### Your assignment
Write out the whole listing again, exactly as given.

### Information supplied
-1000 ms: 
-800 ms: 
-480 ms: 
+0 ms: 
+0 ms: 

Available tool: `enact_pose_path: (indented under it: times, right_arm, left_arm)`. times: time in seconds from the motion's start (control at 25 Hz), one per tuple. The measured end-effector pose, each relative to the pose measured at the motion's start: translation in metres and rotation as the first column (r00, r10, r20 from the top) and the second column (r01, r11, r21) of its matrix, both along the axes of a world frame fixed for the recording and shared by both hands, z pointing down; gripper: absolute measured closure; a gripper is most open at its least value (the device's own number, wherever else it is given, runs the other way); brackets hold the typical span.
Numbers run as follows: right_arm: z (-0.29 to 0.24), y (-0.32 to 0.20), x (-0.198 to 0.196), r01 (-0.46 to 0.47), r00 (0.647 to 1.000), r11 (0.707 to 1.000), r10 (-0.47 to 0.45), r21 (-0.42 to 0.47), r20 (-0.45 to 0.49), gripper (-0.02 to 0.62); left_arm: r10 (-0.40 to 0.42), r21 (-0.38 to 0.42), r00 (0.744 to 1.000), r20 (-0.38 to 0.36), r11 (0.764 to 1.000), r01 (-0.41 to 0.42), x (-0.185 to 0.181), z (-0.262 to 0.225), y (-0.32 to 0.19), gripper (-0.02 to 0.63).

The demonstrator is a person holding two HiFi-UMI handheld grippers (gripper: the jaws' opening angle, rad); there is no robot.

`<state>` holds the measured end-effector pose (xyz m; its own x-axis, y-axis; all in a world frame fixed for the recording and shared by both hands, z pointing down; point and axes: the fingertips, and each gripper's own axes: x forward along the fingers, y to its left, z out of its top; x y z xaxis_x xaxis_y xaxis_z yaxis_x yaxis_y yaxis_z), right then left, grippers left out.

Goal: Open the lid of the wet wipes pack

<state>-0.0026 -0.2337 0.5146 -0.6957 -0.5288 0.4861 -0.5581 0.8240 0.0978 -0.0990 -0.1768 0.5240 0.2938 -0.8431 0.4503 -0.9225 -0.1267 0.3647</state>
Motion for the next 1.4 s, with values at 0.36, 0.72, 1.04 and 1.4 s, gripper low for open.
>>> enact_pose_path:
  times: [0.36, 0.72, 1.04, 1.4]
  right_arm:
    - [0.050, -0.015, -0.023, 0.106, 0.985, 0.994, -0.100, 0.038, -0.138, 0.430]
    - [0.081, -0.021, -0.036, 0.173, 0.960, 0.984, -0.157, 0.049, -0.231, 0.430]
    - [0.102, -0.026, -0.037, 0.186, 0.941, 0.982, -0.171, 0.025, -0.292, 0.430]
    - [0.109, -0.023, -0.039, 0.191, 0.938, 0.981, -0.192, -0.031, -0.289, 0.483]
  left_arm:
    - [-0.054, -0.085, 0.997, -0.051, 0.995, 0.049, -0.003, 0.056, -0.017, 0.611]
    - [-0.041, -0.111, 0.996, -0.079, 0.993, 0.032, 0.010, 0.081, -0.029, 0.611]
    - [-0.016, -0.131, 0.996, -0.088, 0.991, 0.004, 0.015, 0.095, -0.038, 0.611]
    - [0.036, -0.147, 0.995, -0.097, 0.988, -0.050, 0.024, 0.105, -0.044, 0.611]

### Reply
-1000 ms: 
-800 ms: 
-480 ms: 
+0 ms: 
+0 ms: 

Available tool: `enact_pose_path: (indented under it: times, right_arm, left_arm)`. times: time in seconds from the motion's start (control at 25 Hz), one per tuple. The measured end-effector pose, each relative to the pose measured at the motion's start: translation in metres and rotation as the first column (r00, r10, r20 from the top) and the second column (r01, r11, r21) of its matrix, both along the axes of a world frame fixed for the recording and shared by both hands, z pointing down; gripper: absolute measured closure; a gripper is most open at its least value (the device's own number, wherever else it is given, runs the other way); brackets hold the typical span.
Numbers run as follows: right_arm: z (-0.29 to 0.24), y (-0.32 to 0.20), x (-0.198 to 0.196), r01 (-0.46 to 0.47), r00 (0.647 to 1.000), r11 (0.707 to 1.000), r10 (-0.47 to 0.45), r21 (-0.42 to 0.47), r20 (-0.45 to 0.49), gripper (-0.02 to 0.62); left_arm: r10 (-0.40 to 0.42), r21 (-0.38 to 0.42), r00 (0.744 to 1.000), r20 (-0.38 to 0.36), r11 (0.764 to 1.000), r01 (-0.41 to 0.42), x (-0.185 to 0.181), z (-0.262 to 0.225), y (-0.32 to 0.19), gripper (-0.02 to 0.63).

The demonstrator is a person holding two HiFi-UMI handheld grippers (gripper: the jaws' opening angle, rad); there is no robot.

`<state>` holds the measured end-effector pose (xyz m; its own x-axis, y-axis; all in a world frame fixed for the recording and shared by both hands, z pointing down; point and axes: the fingertips, and each gripper's own axes: x forward along the fingers, y to its left, z out of its top; x y z xaxis_x xaxis_y xaxis_z yaxis_x yaxis_y yaxis_z), right then left, grippers left out.

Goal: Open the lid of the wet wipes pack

<state>-0.0026 -0.2337 0.5146 -0.6957 -0.5288 0.4861 -0.5581 0.8240 0.0978 -0.0990 -0.1768 0.5240 0.2938 -0.8431 0.4503 -0.9225 -0.1267 0.3647</state>
Motion for the next 1.4 s, with values at 0.36, 0.72, 1.04 and 1.4 s, gripper low for open.
>>> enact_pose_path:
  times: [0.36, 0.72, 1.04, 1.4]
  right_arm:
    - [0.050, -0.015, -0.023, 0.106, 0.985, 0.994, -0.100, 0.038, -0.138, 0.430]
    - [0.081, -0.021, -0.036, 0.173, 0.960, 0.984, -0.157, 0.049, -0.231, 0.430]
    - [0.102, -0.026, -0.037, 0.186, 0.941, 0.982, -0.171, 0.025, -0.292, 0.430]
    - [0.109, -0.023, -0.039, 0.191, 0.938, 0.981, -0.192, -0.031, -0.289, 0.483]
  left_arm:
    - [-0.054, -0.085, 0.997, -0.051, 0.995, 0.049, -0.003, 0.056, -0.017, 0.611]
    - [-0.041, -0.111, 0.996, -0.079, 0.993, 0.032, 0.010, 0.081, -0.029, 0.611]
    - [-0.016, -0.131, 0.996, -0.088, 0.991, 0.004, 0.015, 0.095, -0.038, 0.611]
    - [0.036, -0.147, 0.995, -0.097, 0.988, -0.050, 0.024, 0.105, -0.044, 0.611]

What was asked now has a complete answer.